Hill was viewed as another excellent component of a Golden Knights team that was stronger than the sum of its parts, while Panthers goaltender Sergei Bobrovsky played at a level few had ever witnessed previous to the Final.

Although this catch-all statistic performs better when used to a bigger sample size, Hill still finished the series with roughly two goals saved over predicted, while Bobrovsky conceded two more goals than expected.

A 111-point, No. 1 seed, the Golden Knights were scarcely recognized as such until it was too late.

It was generally accepted that the Eastern Conference was superior to the Western Conference; prior to the second round, few people had even heard of Hill; and the rival Oilers were labeled as the West’s favorite.

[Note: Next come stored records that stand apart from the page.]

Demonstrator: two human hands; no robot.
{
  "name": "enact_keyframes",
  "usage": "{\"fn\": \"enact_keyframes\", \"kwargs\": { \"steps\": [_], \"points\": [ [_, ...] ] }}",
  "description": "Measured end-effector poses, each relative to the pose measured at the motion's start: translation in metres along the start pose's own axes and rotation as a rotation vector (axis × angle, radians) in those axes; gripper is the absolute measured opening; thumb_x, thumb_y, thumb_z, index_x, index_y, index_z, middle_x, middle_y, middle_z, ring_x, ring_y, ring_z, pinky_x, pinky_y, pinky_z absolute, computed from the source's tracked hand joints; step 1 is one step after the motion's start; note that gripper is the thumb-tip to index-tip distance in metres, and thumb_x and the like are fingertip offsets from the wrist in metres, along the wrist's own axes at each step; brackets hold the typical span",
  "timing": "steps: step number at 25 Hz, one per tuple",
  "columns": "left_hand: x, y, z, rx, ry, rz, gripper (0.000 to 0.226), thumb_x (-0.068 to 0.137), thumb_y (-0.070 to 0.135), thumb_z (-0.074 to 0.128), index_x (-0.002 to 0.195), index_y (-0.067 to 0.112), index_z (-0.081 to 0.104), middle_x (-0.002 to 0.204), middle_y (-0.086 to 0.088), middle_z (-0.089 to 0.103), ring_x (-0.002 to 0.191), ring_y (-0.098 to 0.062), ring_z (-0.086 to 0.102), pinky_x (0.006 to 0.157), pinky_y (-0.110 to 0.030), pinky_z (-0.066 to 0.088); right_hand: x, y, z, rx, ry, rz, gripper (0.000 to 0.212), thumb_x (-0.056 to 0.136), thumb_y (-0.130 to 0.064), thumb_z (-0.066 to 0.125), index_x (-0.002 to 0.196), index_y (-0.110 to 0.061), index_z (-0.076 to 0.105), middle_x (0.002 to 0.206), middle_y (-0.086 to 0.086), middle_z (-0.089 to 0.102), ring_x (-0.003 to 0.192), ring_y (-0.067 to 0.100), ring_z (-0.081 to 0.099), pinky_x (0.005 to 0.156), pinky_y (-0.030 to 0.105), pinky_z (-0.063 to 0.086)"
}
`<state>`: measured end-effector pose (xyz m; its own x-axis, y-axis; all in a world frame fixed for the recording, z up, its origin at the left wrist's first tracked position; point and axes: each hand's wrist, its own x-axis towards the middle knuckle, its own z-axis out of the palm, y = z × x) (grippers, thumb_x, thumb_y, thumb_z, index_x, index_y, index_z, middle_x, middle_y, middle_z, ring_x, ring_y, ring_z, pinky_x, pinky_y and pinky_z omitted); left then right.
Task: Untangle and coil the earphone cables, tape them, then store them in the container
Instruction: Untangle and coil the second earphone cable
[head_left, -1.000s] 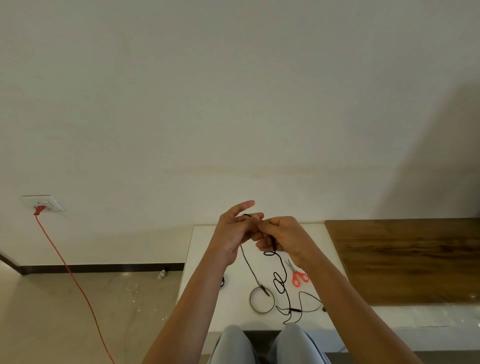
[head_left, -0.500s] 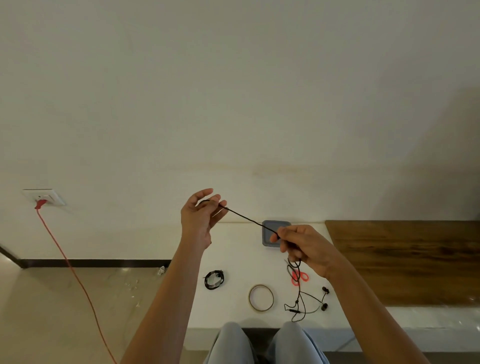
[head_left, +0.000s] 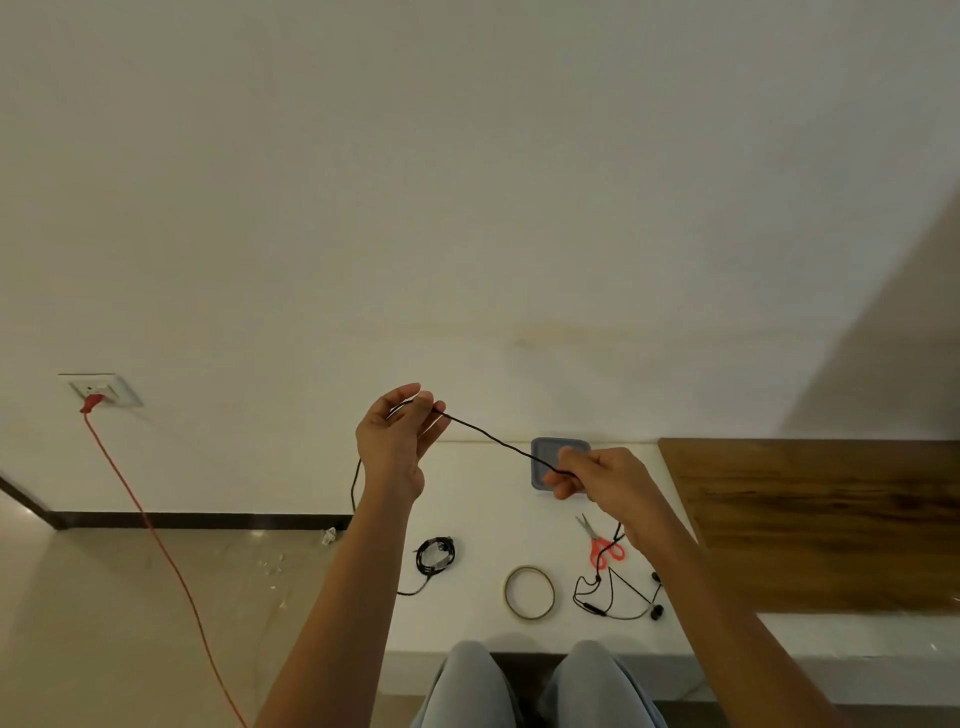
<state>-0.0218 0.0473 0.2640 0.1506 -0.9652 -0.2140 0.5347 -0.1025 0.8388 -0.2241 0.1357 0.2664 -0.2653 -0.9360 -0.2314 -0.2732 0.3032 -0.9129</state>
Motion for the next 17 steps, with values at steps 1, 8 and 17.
{"fn": "enact_keyframes", "kwargs": {
  "steps": [1,8,17],
  "points": [
    [0.001,0.0,0.0,0.0,0.002,0.0,0.015,0.085,-0.002,0.066,0.098,0.006,0.064,0.079,-0.007,0.069,0.07,-0.018,0.07,0.062,-0.027,0.058,0.001,0.001,0.0,-0.046,-0.005,-0.003,0.031,0.093,-0.028,0.054,0.076,-0.012,0.075,0.064,-0.01,0.07,0.062,-0.003,0.063,0.068,0.017,0.039],
    [-0.001,-0.004,0.004,-0.027,0.013,-0.021,0.018,0.087,-0.002,0.064,0.104,0.004,0.062,0.079,-0.008,0.066,0.071,-0.018,0.069,0.062,-0.025,0.057,0.002,0.012,0.0,-0.053,-0.043,-0.064,0.017,0.092,-0.016,0.059,0.084,-0.011,0.073,0.066,-0.014,0.066,0.058,-0.004,0.058,0.059,0.009,0.042],
    [-0.041,-0.028,0.032,0.084,-0.368,-0.128,0.024,0.098,0.018,0.05,0.117,0.009,0.063,0.096,-0.01,0.07,0.091,-0.021,0.069,0.081,-0.032,0.058,0.006,-0.004,0.022,0.152,-0.055,-0.121,0.017,0.091,-0.016,0.061,0.08,-0.007,0.07,0.058,-0.004,0.057,0.049,0.013,0.048,0.052,0.025,0.045]
  ]
}}
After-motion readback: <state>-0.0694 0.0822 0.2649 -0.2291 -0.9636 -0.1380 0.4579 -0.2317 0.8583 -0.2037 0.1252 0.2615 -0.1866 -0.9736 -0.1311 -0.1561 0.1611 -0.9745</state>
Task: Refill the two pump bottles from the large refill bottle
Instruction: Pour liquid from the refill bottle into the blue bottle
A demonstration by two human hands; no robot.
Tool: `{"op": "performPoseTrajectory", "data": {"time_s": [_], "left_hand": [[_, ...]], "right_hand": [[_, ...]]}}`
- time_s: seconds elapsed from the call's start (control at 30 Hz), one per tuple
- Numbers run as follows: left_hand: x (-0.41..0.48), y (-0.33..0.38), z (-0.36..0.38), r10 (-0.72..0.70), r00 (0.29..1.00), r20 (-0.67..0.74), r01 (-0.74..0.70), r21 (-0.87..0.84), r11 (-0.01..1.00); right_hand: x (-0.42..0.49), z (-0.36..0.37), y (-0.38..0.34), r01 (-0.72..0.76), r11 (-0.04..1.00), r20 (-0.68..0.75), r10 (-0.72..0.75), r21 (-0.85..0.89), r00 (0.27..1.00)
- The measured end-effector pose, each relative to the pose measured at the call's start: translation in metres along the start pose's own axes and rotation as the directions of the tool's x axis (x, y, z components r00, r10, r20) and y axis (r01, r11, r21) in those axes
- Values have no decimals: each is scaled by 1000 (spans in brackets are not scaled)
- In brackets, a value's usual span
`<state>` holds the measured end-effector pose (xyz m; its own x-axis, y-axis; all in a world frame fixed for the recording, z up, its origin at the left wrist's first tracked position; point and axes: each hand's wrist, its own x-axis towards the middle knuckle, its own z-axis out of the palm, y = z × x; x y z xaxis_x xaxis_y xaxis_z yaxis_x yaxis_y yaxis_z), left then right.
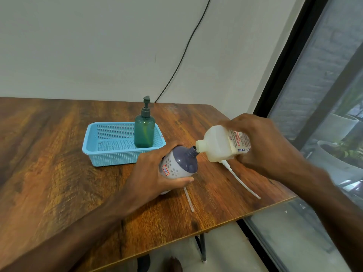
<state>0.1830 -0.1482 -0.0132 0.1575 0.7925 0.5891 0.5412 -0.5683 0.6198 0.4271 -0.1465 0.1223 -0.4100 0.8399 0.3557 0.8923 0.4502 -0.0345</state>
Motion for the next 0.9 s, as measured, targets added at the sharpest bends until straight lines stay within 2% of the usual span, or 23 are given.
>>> {"op": "performPoseTrajectory", "data": {"time_s": [0.9], "left_hand": [[-1,3,-2,21,1000,-13,-21,0,1000]], "right_hand": [[3,1,3,15,1000,-3,-15,-18,1000]]}}
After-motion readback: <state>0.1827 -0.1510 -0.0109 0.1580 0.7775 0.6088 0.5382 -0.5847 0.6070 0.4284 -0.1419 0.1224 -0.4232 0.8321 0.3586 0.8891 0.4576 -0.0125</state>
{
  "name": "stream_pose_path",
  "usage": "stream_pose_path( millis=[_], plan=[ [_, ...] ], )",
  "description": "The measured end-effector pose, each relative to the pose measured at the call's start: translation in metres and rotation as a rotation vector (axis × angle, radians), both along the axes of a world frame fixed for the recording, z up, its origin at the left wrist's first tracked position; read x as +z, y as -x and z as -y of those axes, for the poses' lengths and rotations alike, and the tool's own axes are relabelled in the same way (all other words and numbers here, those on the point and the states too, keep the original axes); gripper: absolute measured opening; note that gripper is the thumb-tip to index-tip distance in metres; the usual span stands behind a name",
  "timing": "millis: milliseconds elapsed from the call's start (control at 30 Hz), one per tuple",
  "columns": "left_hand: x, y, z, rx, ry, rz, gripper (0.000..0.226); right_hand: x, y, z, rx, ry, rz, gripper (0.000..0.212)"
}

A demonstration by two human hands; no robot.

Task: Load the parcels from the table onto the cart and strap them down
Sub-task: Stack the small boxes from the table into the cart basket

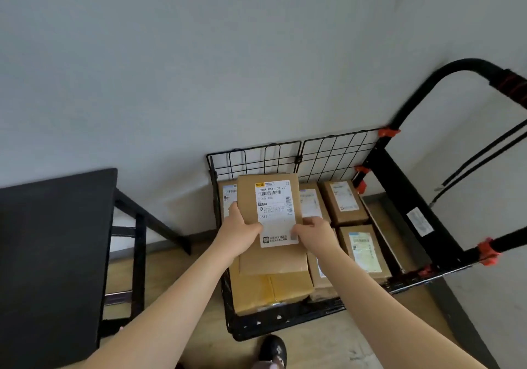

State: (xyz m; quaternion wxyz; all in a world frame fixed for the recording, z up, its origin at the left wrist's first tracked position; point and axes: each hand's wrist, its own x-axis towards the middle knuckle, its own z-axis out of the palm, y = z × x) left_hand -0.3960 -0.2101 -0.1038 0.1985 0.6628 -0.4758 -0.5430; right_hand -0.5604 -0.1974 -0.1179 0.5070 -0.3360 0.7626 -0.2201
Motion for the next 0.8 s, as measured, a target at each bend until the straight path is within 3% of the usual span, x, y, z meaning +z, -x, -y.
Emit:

The Golden Knights had average underlying possession and shot creation metrics, according to proponents of advanced stats.

It wasn’t a given that Cassidy would return to his position as one of the NHL’s best coaches after being fired so abruptly from the Bruins. After all, the 2022 season was the first time in franchise history that the Golden Knights did not make the playoffs.

The Golden Knights routed a Panthers club that had just finished a grueling schedule against Eastern heavyweights, demonstrating the value of experience, resilience, a healthy dose of youth, and top-tier goaltending.

As summer progresses, it’s only natural that historians, journalists, and fans begin trying to determine where the Golden Knights will go down in the record books. The Golden Knights probably don’t give a hoot after rising to the top of the NHL in just six years.